An expense is the reduction in value of an asset as it is used to generate revenue. If the underlying asset is to be used over a long period of time, the expense takes the form of depreciation, and is charged ratably over the useful life of the asset. If the expense is for an immediately consumed item, such as a salary, then it is usually charged to expense as incurred. Common expenses are:
- Cost of goods sold
- Rent expense
- Wages expense
- Utilities expense
If an expenditure is for a minor amount that may not be consumed for a long period of time, it is usually charged to expense at once, to eliminate the accounting staff time that would otherwise be required to track it as an asset.

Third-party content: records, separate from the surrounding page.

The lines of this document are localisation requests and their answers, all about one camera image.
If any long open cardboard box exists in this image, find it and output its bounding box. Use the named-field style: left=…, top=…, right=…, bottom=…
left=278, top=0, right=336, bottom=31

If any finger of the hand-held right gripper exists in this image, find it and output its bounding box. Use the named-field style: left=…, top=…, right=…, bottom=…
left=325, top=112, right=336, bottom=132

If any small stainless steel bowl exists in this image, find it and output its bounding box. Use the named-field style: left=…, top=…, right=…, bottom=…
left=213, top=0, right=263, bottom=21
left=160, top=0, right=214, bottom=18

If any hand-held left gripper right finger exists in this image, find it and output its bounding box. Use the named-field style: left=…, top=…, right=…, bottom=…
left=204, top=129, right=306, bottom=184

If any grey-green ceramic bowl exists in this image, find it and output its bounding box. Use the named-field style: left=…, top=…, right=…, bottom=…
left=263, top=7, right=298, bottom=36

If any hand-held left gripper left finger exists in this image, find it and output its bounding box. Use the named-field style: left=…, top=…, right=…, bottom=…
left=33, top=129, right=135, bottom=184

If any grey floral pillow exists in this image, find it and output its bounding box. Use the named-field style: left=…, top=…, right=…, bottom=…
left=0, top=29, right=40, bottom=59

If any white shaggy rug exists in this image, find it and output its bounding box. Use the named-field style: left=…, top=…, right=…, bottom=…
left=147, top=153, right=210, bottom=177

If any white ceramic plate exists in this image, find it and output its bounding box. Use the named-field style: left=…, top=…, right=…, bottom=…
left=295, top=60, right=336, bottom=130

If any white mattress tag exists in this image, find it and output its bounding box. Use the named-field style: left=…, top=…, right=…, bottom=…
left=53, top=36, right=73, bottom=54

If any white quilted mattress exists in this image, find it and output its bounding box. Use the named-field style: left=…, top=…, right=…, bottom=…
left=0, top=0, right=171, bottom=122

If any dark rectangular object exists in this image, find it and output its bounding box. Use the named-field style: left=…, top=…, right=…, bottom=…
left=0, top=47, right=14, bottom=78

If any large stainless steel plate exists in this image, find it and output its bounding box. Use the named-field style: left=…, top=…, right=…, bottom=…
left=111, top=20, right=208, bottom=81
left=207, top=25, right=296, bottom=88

Under cash basis accounting, an expense is usually recorded only when a cash payment has been made to a supplier or an employee. Under the accrual basis of accounting, an expense is recorded as noted above, when there is a reduction in the value of an asset, irrespective of any related cash outflow.
The purchase of an asset may be recorded as an expense if the amount paid is less than the capitalization limit used by a company. If the amount paid had been higher than the capitalization limit, then it instead would have been recorded as an asset and charged to expense at a later date, when the asset was consumed.

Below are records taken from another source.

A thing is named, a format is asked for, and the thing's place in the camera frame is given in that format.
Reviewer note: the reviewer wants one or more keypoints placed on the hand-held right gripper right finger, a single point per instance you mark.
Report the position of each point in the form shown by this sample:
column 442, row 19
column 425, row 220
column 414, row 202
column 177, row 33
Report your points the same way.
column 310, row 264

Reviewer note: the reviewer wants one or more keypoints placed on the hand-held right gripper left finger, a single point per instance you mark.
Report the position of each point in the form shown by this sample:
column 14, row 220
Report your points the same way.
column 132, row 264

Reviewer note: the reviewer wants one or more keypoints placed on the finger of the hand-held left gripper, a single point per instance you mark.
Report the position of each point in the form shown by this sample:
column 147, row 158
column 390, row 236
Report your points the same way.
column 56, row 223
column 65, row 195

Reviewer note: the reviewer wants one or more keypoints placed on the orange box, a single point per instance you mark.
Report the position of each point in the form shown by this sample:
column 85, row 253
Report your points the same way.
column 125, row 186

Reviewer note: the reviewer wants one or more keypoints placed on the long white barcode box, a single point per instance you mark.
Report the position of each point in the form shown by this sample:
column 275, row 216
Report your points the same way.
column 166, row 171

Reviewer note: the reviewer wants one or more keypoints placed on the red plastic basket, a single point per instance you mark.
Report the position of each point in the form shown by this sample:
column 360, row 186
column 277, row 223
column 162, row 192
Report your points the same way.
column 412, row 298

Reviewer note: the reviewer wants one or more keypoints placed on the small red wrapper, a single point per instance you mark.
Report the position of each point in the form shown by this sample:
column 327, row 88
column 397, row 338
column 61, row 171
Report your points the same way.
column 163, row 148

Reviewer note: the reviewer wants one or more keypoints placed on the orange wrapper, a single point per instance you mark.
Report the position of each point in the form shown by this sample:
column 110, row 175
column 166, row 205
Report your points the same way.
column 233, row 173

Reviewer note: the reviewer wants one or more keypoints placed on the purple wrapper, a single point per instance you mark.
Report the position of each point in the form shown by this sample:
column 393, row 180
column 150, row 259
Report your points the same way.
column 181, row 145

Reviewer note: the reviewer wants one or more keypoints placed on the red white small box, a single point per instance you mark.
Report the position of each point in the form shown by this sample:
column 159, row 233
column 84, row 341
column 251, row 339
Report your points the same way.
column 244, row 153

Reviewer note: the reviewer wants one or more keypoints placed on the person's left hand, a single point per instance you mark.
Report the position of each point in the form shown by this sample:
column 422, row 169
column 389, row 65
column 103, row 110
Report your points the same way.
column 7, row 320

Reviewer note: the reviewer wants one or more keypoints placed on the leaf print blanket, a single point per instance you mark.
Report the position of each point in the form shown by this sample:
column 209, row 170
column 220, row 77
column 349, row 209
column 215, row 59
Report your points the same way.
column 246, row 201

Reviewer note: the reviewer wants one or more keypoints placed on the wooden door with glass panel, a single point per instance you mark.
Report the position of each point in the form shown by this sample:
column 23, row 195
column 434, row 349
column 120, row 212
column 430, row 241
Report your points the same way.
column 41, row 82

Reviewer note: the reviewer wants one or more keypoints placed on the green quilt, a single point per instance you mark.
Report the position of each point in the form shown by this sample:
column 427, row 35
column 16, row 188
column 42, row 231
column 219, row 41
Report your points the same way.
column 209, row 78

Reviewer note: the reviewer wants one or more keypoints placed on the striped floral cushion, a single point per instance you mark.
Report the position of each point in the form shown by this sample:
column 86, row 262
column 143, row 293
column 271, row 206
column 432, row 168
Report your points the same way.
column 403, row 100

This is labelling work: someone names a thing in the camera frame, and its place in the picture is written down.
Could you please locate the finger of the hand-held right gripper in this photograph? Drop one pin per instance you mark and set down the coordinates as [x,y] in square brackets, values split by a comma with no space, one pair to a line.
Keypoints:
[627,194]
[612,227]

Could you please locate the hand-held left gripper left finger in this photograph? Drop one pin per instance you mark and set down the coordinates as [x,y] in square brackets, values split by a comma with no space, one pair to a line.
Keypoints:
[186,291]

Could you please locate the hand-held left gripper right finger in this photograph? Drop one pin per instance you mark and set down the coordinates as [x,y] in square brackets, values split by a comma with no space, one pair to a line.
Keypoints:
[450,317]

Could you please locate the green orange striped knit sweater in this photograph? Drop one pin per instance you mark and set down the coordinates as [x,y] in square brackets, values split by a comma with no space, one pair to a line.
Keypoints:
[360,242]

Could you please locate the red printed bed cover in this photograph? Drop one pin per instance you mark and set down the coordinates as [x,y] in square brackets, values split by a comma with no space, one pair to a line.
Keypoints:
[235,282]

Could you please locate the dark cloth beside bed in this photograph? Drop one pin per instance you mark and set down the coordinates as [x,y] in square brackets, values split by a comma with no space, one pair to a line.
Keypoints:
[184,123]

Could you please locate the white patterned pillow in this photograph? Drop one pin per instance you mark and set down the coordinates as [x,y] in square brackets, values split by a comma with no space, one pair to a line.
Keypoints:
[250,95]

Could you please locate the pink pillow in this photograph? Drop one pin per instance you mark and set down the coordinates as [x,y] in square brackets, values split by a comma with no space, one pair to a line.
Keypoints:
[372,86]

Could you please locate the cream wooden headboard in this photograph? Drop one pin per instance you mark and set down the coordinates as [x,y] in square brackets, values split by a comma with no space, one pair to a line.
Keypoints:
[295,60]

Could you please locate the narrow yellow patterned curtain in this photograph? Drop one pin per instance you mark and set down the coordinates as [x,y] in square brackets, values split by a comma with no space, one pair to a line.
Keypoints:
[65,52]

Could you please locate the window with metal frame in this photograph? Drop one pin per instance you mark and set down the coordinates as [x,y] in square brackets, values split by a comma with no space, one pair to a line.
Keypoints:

The accounting for an expense usually involves one of the following transactions:
- Debit to expense, credit to cash. Reflects a cash payment.
- Debit to expense, credit to accounts payable. Reflects a purchase made on credit.
- Debit to expense, credit to asset account. Reflects the charging to expense of an asset, such as depreciation expense on a fixed asset.
- Debit to expense, credit to other liabilities account. Reflects a payment not involving trade payables, such as the interest payment on a loan, or an accrued expense.
Under the matching principle, expenses are typically recognized in the same period in which related revenues are recognized. For example, if goods are sold in January, then both the revenues and cost of goods sold related to the sale transaction should be recorded in January.
An expense is not the same as an expenditure. An expenditure is a payment or the incurrence of a liability, whereas an expense represents the consumption of an asset. Thus, a company could make a $10,000 expenditure of cash for a fixed asset, but the $10,000 asset would only be charged to expense over the term of its useful life. Thus, an expenditure generally occurs up front, while the recognition of an expense might be spread over an extended period of time.
Expense management is the concept of reviewing expenses to determine which ones can be safely reduced or eliminated without having an offsetting negative impact on revenues or on the development of future products or services. Budgets and historical trend analysis are expense management tools.